The SRT also made significant recommendations on FAA funding. FAA must be transparent with its need for increased funding for its Facilities and Equipment budget, which provides resources for physical infrastructure repairs and sustainment, equipment modernization, and major capital projects. Congress has always met the Agency’s stated need, but the FAA has consistently requested less than it needs, while also failing to adjust for inflation for more than a decade. This has severely restricted the agency’s ability to meet its needs. 

Newly appointed FAA Administrator Whitaker now has a unique opportunity to course correct and make the much-needed changes to how the FAA reports to Congress both its staffing and funding needs. We look forward to working with him and continuing to work with Congress to address both subjects. 


Galen Munroe, Deputy Director of Public Affairs; 202-220-9802, [email protected]. 

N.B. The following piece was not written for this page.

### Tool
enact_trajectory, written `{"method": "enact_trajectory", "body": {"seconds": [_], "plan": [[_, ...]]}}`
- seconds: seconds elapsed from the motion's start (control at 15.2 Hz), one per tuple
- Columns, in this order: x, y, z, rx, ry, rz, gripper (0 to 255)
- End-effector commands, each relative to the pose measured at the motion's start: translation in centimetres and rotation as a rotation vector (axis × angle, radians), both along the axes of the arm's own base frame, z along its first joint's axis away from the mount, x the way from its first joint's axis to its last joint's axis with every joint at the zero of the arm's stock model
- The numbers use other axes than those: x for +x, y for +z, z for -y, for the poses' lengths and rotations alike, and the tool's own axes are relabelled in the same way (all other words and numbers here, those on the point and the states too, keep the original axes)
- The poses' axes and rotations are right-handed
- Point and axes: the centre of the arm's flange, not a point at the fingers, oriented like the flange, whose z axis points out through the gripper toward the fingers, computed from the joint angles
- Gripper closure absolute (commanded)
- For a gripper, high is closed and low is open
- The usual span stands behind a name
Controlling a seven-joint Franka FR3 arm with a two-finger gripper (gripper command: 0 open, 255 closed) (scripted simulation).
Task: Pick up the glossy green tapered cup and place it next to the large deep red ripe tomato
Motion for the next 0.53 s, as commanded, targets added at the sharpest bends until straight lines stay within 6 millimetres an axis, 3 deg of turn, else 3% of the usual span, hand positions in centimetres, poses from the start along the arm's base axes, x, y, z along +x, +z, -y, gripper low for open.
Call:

The National Air Traffic Controllers Association (NATCA) is a labor union and aviation safety organization in the United States that represents nearly 20,000 highly skilled air traffic controllers, engineers, and other aviation safety-related professionals. NATCA was certified in 1987 by the Federal Labor Relations Authority to be the exclusive bargaining representative for air traffic controllers employed by the Federal Aviation Administration. Today, NATCA is one of the strongest labor unions in the federal sector and represents a range of aviation safety professionals in 15 FAA bargaining units, five Department of Defense air traffic facilities, and 123 federal contract towers. These air traffic controllers and other aviation safety professionals make vital contributions to the U.S. economy and make modern life possible by coordinating the safe, orderly, and expeditious movement of one billion aviation passengers and millions of tons of freight within the National Airspace System each year. NATCA is headquartered in Washington, D.C., and is affiliated with the AFL-CIO.